• AVAILABLE DATA:
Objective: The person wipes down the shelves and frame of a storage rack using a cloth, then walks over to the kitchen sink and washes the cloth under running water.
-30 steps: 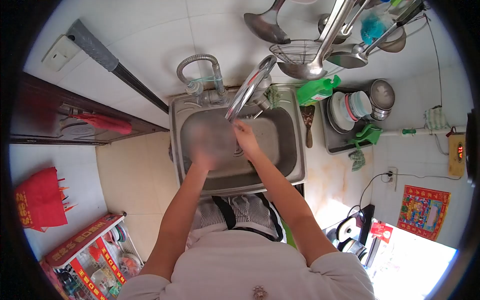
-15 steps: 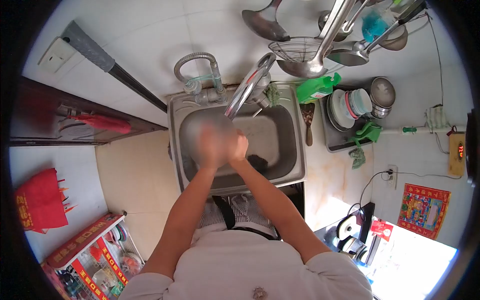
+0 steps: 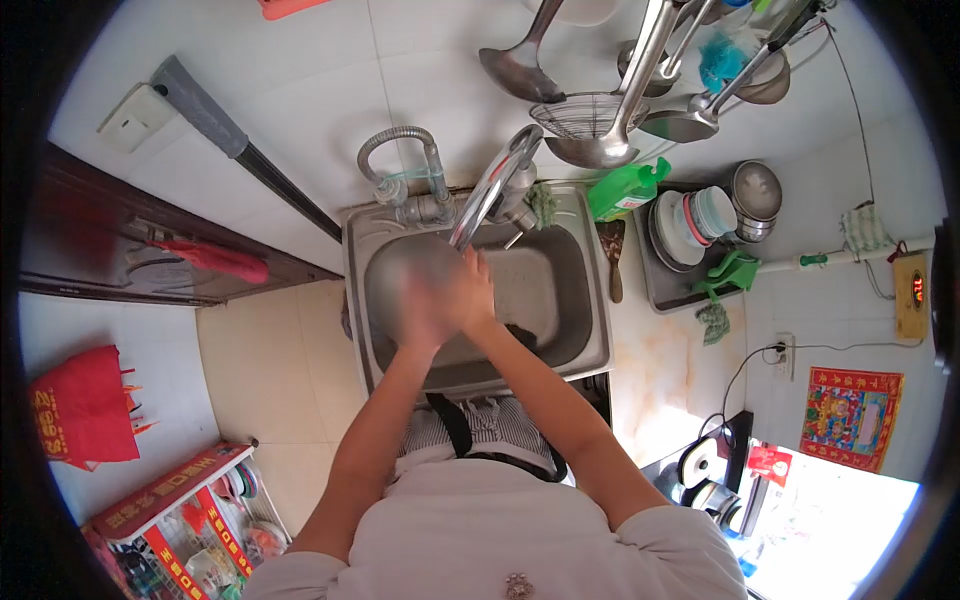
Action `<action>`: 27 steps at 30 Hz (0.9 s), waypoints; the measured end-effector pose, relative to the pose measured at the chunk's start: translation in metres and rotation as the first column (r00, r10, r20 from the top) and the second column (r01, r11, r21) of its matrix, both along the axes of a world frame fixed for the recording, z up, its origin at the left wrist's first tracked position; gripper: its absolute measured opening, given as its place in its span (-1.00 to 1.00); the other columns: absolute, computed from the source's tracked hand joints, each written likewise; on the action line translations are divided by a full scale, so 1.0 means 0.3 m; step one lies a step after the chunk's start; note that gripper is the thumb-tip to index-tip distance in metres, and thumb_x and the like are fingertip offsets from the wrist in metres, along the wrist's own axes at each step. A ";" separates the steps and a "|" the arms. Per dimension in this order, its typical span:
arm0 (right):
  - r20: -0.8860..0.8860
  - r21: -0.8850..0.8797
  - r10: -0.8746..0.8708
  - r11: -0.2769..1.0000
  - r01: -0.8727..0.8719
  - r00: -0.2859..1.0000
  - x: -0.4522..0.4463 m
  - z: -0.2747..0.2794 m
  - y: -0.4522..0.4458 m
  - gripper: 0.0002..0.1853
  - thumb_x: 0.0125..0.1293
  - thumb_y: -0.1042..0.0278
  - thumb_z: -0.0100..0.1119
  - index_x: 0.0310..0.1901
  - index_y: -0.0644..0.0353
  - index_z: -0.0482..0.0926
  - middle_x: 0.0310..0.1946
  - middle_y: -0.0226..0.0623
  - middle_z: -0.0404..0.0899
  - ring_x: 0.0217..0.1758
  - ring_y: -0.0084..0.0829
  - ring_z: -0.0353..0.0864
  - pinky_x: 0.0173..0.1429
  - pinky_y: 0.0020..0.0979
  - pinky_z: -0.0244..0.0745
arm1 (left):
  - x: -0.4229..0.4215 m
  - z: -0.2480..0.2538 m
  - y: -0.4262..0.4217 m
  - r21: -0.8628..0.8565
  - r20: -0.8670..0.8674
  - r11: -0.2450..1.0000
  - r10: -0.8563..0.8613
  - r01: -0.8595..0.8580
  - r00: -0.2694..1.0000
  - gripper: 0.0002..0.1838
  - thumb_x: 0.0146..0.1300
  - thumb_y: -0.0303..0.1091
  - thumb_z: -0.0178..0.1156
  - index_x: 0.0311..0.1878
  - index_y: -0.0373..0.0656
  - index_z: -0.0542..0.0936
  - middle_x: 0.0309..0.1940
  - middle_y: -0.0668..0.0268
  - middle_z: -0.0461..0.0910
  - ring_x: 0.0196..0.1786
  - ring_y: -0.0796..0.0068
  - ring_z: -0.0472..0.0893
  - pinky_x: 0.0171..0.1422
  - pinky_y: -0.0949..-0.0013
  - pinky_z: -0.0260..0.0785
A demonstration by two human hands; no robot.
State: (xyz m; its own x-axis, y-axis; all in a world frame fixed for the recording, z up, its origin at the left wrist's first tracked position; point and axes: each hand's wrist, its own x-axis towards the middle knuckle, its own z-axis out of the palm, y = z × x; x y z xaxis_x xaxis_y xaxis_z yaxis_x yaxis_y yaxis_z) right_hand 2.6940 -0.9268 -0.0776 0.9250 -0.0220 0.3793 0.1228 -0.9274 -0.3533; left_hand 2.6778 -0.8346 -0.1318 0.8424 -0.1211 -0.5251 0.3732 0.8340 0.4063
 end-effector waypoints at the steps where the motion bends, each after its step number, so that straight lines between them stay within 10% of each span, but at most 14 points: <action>1: -0.195 0.106 0.026 0.994 -0.006 0.980 -0.002 -0.048 -0.004 -0.40 0.11 -0.25 0.15 -0.42 0.32 0.58 -0.27 0.05 0.59 -0.18 0.03 0.56 -0.08 -0.10 0.46 | 0.015 -0.003 -0.005 0.118 -0.108 0.992 0.044 -0.031 0.993 -0.33 0.26 0.28 -0.05 0.17 -0.09 0.42 0.07 0.31 0.48 0.11 0.36 0.47 0.12 0.19 0.37; 6: -0.344 0.354 0.038 0.931 0.092 0.938 -0.017 -0.079 0.019 -0.42 0.13 -0.24 0.12 -0.51 0.27 0.58 -0.54 0.01 0.56 -0.39 0.01 0.58 -0.27 -0.06 0.49 | 0.047 -0.028 -0.044 0.436 -0.310 0.883 0.331 -0.175 0.891 -0.46 0.34 0.13 -0.02 0.07 -0.18 0.48 -0.09 0.30 0.55 -0.06 0.35 0.53 0.03 0.26 0.40; 10: -0.226 0.303 0.085 0.953 -0.013 0.970 -0.003 -0.126 -0.006 -0.46 0.17 -0.19 0.11 -0.53 0.25 0.57 -0.61 0.00 0.53 -0.45 0.02 0.56 -0.33 -0.08 0.45 | 0.012 -0.090 -0.008 0.230 0.104 0.969 0.065 -0.087 0.993 -0.44 0.32 0.16 -0.04 0.08 -0.15 0.46 -0.09 0.28 0.56 -0.05 0.30 0.54 0.04 0.27 0.39; 15: -0.337 0.730 0.038 0.641 0.236 0.941 0.062 -0.094 -0.103 -0.50 0.26 -0.07 0.09 -0.48 0.32 0.54 -0.60 0.01 0.48 -0.50 -0.07 0.52 -0.35 -0.20 0.38 | 0.059 -0.094 0.103 -0.043 -0.159 0.972 -0.234 0.230 0.959 -0.36 0.30 0.22 -0.06 0.27 -0.04 0.33 0.18 0.26 0.42 0.17 0.20 0.42 0.28 0.04 0.18; 21: -0.281 0.876 0.069 0.426 0.226 0.957 0.054 -0.014 -0.107 -0.55 0.37 0.09 0.01 -0.46 0.39 0.50 -0.64 -0.28 0.42 -0.53 -0.54 0.33 -0.38 -0.39 0.29 | 0.028 -0.013 0.155 0.391 -0.736 0.746 -0.097 0.539 0.669 -0.17 0.14 0.28 0.10 0.39 0.05 0.19 0.34 0.24 0.22 0.34 0.14 0.21 0.36 0.01 -0.02; 27: -0.439 0.882 0.285 0.317 0.348 0.852 -0.006 0.075 -0.004 -0.76 0.33 0.35 -0.01 -0.34 0.35 0.58 -0.51 -0.37 0.56 -0.42 -0.58 0.50 -0.31 -0.51 0.36 | -0.030 0.101 0.186 0.721 0.082 0.631 -0.487 0.286 0.870 -0.21 0.09 -0.30 0.33 0.38 -0.02 0.19 0.31 0.26 0.23 0.31 0.32 0.25 0.27 0.27 0.16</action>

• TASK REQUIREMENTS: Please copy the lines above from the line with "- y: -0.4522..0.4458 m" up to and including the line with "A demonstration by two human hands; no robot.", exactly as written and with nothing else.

• SOLUTION:
  - y: -0.4522..0.4458 m
  - gripper: 0.0002..0.1853
  - thumb_x: 0.0125..0.1293
  - thumb_y: -0.1042..0.0278
  - thumb_z: -0.0100..0.1119
  - index_x: 0.0310..0.1901
  - index_y: -0.0644..0.0353
  - index_z: -0.0482..0.0926
  - middle_x: 0.0310..0.1946
  - middle_y: -0.0226..0.0623
  - middle_z: -0.0404..0.0899
  - ring_x: 0.0217..0.1758
  - ring_y: -0.0084..0.0829
  - ring_z: -0.0353..0.0864
  - pinky_x: 0.0173..0.1429
  - pinky_y: 0.0020..0.0979
  - pinky_z: -0.0244..0.0745
arm1 (left):
  - x: -0.4229..0.4215 m
  - z: -0.2480..0.2538 m
  - y: -0.4262..0.4217 m
  - r21: -0.8628..0.8565
  - r20: -0.8670..0.8674
  - r11: -0.2450..1.0000
  - r10: -0.8563..0.8613
  - r01: -0.8595..0.8580
  - r00: -0.2694..1.0000
  - gripper: 0.0002..0.1838
  - thumb_x: 0.0146..0.1300
  - thumb_y: -0.0303..0.1091
  - thumb_z: -0.0178..0.1156
  - index_x: 0.0311..0.1878
  - index_y: -0.0373..0.0656
  - index_z: -0.0542..0.0936
  - middle_x: 0.0309..0.1940
  - middle_y: -0.0668..0.0268
  - middle_z: -0.0461..0.0910
  - ring_x: 0.0196..0.1786
  - ring_y: -0.0796..0.0068
  - ring_z: -0.0472..0.0893
  - pinky_x: 0.0171..0.1422
  - pinky_y: -0.0949..-0.0013
  - pinky_z: -0.0260..0.0785
A demonstration by two human hands; no robot.

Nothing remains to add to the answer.